What to do
Exactly reproduce the lines from the top of the entries below through the line containing "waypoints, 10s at", with both ends included.

Items listed in a dataset
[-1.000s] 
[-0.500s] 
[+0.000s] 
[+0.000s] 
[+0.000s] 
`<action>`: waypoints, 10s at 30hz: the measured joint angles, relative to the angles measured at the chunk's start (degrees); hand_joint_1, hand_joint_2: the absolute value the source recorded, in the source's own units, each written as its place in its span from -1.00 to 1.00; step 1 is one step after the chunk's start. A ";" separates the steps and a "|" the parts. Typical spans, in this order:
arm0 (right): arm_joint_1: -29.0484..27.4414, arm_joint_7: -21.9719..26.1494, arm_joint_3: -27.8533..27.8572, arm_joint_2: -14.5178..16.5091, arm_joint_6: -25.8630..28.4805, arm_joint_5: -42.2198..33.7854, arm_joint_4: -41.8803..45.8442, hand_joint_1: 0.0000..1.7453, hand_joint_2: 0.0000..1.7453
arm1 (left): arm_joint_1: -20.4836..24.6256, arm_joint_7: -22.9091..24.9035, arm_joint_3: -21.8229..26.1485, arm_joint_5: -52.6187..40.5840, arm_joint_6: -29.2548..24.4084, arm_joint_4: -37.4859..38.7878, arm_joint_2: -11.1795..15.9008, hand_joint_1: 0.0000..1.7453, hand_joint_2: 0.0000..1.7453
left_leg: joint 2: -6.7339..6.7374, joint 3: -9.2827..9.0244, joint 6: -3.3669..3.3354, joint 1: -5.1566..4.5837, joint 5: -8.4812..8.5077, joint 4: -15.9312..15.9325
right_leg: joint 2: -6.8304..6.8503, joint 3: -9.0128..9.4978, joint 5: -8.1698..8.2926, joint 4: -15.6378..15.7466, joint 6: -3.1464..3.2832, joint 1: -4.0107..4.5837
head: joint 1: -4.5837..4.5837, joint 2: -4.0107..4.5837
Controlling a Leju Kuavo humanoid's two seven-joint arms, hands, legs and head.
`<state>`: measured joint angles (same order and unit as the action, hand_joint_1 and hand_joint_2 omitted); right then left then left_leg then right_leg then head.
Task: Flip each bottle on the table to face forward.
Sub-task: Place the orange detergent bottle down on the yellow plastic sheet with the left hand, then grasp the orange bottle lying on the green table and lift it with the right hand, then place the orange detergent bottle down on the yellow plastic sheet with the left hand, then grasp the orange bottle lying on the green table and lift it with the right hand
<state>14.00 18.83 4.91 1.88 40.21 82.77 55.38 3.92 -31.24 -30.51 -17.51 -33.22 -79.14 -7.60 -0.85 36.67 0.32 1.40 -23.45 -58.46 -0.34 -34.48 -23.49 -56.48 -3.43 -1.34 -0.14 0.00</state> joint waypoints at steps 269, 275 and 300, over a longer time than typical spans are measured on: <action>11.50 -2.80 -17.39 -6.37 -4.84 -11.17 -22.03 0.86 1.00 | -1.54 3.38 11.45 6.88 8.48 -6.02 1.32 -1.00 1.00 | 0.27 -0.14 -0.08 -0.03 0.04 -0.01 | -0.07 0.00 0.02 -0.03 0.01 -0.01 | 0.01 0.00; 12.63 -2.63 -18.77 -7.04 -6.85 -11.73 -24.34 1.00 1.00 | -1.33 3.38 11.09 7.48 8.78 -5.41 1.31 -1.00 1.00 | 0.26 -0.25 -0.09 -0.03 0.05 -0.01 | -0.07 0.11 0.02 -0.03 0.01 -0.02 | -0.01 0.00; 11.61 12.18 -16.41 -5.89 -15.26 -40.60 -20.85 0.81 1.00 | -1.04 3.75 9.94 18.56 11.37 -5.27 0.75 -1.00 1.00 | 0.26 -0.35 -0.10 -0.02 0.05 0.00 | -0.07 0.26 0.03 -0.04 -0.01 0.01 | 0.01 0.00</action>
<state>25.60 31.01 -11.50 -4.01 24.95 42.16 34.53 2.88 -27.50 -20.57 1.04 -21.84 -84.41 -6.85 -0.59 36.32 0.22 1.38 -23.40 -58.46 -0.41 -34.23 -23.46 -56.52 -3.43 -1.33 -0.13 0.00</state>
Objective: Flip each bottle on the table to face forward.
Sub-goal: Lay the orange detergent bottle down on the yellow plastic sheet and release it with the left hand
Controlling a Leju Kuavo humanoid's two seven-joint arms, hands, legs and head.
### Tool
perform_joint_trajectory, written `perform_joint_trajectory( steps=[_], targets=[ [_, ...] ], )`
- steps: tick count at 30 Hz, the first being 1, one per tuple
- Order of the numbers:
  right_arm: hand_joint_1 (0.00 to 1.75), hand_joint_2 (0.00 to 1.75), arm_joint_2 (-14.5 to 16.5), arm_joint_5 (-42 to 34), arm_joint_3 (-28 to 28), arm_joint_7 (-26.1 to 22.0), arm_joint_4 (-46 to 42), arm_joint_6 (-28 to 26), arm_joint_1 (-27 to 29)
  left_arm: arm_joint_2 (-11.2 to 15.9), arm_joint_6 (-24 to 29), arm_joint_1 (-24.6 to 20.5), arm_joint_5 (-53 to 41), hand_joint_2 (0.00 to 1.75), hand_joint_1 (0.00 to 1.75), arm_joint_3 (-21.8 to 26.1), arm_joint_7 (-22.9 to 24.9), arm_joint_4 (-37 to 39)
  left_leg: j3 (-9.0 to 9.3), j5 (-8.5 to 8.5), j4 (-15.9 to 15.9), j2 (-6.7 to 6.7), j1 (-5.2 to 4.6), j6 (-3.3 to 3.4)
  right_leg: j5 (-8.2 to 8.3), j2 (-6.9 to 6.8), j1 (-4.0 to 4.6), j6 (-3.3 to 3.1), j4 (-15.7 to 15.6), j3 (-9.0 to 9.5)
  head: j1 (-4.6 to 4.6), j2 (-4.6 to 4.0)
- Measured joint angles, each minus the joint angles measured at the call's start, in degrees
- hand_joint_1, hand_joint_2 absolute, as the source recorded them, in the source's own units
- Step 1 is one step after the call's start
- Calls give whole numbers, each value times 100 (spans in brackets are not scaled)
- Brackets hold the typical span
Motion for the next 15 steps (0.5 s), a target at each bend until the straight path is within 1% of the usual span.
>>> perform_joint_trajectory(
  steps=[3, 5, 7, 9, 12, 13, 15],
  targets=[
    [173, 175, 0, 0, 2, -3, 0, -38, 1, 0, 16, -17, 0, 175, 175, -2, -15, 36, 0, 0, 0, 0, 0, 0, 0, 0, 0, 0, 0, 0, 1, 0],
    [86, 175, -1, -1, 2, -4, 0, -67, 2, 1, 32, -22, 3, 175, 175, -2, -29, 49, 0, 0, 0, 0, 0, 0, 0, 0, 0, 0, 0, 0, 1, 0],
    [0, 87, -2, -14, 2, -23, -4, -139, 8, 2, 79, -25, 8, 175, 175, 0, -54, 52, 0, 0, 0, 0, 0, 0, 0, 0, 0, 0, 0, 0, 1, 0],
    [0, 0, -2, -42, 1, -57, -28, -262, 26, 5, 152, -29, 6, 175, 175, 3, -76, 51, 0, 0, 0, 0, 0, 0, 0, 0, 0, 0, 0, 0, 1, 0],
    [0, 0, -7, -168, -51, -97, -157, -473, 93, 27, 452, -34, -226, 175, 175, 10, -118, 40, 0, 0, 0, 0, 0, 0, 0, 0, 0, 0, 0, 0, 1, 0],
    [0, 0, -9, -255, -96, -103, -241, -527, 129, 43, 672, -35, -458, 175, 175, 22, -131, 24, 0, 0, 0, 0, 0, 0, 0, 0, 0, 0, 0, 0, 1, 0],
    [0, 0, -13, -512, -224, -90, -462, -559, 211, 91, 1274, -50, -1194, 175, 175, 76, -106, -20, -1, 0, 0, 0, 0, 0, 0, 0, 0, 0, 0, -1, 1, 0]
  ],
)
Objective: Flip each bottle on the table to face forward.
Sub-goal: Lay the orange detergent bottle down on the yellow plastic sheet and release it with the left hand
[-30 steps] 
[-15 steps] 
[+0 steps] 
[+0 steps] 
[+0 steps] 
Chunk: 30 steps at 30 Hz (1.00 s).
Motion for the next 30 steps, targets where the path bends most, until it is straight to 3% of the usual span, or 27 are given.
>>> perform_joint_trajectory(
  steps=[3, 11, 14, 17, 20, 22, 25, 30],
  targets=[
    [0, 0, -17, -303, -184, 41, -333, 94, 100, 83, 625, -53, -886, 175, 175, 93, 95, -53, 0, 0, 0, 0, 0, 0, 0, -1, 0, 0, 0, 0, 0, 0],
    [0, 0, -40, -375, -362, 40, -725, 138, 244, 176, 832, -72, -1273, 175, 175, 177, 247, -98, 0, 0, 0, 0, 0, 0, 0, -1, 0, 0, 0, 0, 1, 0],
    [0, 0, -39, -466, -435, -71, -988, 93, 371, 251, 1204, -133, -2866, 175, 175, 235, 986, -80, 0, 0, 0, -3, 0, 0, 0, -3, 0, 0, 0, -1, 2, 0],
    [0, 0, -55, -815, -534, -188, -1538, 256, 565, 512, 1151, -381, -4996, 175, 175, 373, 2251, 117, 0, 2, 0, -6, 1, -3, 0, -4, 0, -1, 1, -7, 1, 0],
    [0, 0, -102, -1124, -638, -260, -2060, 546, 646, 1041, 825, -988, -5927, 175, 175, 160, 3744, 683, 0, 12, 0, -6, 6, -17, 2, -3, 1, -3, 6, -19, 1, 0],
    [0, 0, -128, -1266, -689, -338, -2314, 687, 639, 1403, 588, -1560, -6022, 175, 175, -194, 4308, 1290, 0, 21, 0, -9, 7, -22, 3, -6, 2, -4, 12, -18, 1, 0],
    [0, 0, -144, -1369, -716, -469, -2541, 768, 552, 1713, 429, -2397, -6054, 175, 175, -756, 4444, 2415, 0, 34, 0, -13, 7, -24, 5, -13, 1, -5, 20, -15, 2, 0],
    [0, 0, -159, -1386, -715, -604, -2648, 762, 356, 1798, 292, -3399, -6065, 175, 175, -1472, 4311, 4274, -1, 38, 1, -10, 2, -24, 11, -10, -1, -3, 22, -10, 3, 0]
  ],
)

Answer to this problem
[-1.000s] 
[-0.500s] 
[+0.000s] 
[+0.000s] 
[+0.000s] 
`<action>`: waypoints, 10s at 30hz: the measured joint angles, relative to the angles measured at the chunk's start (degrees); hand_joint_1, hand_joint_2: the absolute value the source recorded, in the source's own units, each written as its place in its span from -1.00 to 1.00; step 1 is one step after the chunk's start. A ";" separates the steps and a "|" the parts. Typical spans, in this order:

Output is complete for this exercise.